Reading her words didn’t just make me emotional. It made me physically ache. Not like a movie scene where everyone tears up at the sad part—this was deeper. It felt like I was her.
Like I was watching my kids grow up without me in slow motion.
Like I was writing letters I’d never get to read.

She wrote to her children—for milestones she knew she wouldn’t reach. 

And somewhere in those entries, she wrote two words that lit a fire inside of me:
Love intentionally.

She and her husband made sure to take turns caring for their kids. To give each other breaks. Because exhaustion is real. But love without intention can quietly curdle into resentment. So they protected each other from burnout. They fought for rest as a way to love better.

And when I realized she wouldn’t get to do that anymore—not the field trip forms, the packed lunches, the tiny hand squeezes in the carpool line—I broke.
Not just as a reader.
As a mother.

That week, I made a massive sign—three feet tall and five feet wide.
In big black letters, it read:
LOVE INTENTIONALLY

I hung it in the center of our home while my babies were small, to remind myself that the messes and monotony were not just necessary.
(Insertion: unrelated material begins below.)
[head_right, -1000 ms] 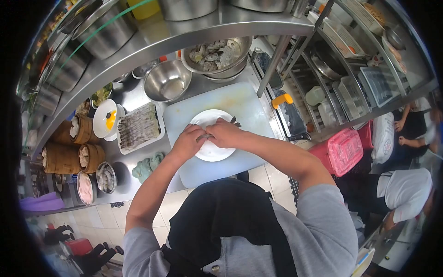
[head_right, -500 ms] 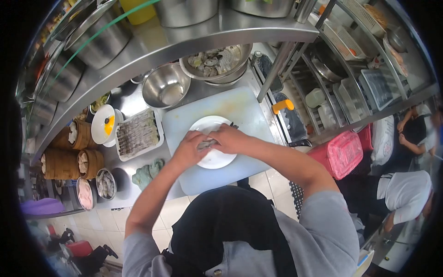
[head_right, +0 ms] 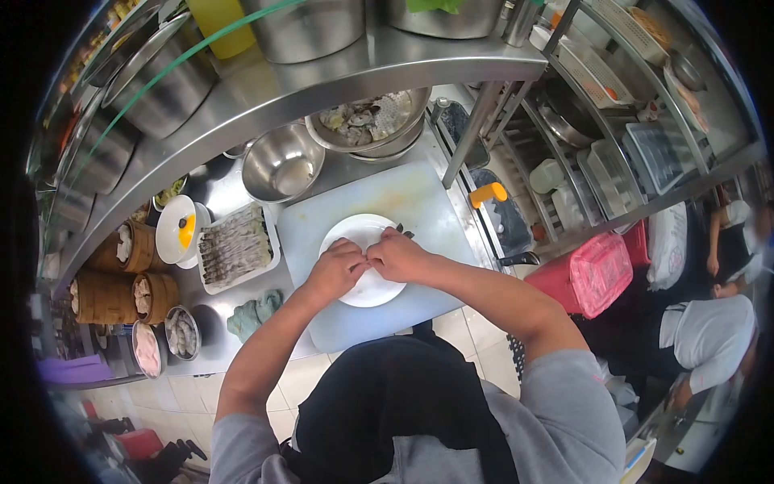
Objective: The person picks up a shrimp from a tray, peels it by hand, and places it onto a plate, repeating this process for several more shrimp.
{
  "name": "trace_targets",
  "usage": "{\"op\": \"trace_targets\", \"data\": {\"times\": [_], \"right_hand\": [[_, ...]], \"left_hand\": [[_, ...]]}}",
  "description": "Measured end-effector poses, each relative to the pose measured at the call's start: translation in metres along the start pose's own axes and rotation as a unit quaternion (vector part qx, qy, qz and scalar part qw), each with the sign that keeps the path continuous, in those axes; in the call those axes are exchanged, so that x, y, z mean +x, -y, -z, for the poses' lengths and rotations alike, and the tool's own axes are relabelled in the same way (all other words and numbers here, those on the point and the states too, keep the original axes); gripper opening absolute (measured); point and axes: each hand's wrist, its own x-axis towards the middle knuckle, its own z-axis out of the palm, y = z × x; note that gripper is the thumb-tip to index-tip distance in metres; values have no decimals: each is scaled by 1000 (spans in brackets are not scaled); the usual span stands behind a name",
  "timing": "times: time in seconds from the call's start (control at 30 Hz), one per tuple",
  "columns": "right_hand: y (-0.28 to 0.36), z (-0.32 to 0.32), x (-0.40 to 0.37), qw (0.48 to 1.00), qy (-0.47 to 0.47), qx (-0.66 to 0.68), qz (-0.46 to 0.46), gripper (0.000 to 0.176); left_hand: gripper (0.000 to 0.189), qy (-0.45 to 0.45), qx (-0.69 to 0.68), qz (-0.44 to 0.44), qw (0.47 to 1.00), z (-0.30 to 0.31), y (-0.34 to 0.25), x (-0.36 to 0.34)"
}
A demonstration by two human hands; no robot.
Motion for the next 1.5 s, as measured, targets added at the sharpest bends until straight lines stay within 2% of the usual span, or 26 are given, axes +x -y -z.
{"op": "trace_targets", "data": {"times": [0.07,0.2,0.27,0.3,0.37,0.4,0.57,0.7,0.87,0.9,0.97,1.1,1.17,1.3,1.4,1.5], "right_hand": [[0,3,2,1000,18,-6,-2,12],[0,13,-5,1000,-7,-1,-4,13],[-8,13,-6,997,8,-70,20,15],[-3,15,-6,997,10,-69,21,15],[10,15,-6,997,-39,-70,-4,18],[19,16,-3,997,-39,-69,-4,18],[35,0,17,998,21,-59,-6,18],[29,-13,20,999,-2,-32,-17,17],[32,-13,27,998,-21,-20,-52,12],[37,-7,29,998,-18,-19,-52,12],[47,5,34,995,44,17,-90,12],[47,2,36,996,23,23,-86,11],[46,-1,37,993,27,40,-112,9],[39,-10,37,995,11,45,-90,10],[43,-12,35,993,-6,48,-111,10],[43,-13,36,992,-12,51,-117,9]], "left_hand": [[8,-18,9,-11,1000,-1,1,0],[15,-6,28,-9,1000,8,-6,-4],[27,-89,110,25,990,20,-16,-8],[27,-89,110,28,989,23,-13,-13],[36,-14,103,33,994,30,-5,-25],[36,-13,103,34,994,29,-4,-26],[26,-47,57,42,996,27,-4,-26],[20,-55,25,50,997,27,-1,-25],[9,12,5,93,996,33,-1,-20],[9,12,3,95,995,33,-1,-19],[8,-12,28,81,996,32,-2,-19],[6,-11,29,84,996,29,1,-19],[5,-11,29,75,997,28,3,-19],[5,-1,38,83,996,27,1,-20],[6,-28,53,93,994,20,-5,-23],[8,-18,50,134,990,19,-9,-23]]}}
They were sacred.
They were mine.

I don’t read that blog anymore—not often.
Just when I want to remember.
Or when I want to feel something deeply.
Sometimes I still ache for her.

That’s empathy. It doesn’t always make sense. It’s not tidy. It doesn’t ask permission.
It just shows up and bleeds with people who never knew your name.

That blog changed me.

It made me a better mom.
A more awake woman.
It wrecked me in all the right ways.

Not because I lived it.
But because part of me still feels like I did.

The Long Goodbye is what came of the blog and woman that inspired me, Mundane Faithfulness
The Long Goodbye is what came of the blog and woman that inspired me, Mundane Faithfulness

 The Long Goodbye is what came of the blog and the woman who inspired me: Mundane Faithfulness. 

I didn’t even know until recently that they made a movie about her—The Long Goodbye: The Kara Tippetts Story.

It felt surreal. Because I wasn’t just watching her story—I had lived it, in real time, through her words.

Long before the movie, there was the blog—Mundane Faithfulness.
That’s where I met her.
That’s what changed me.
That’s where I learned that ordinary faithfulness is anything but small.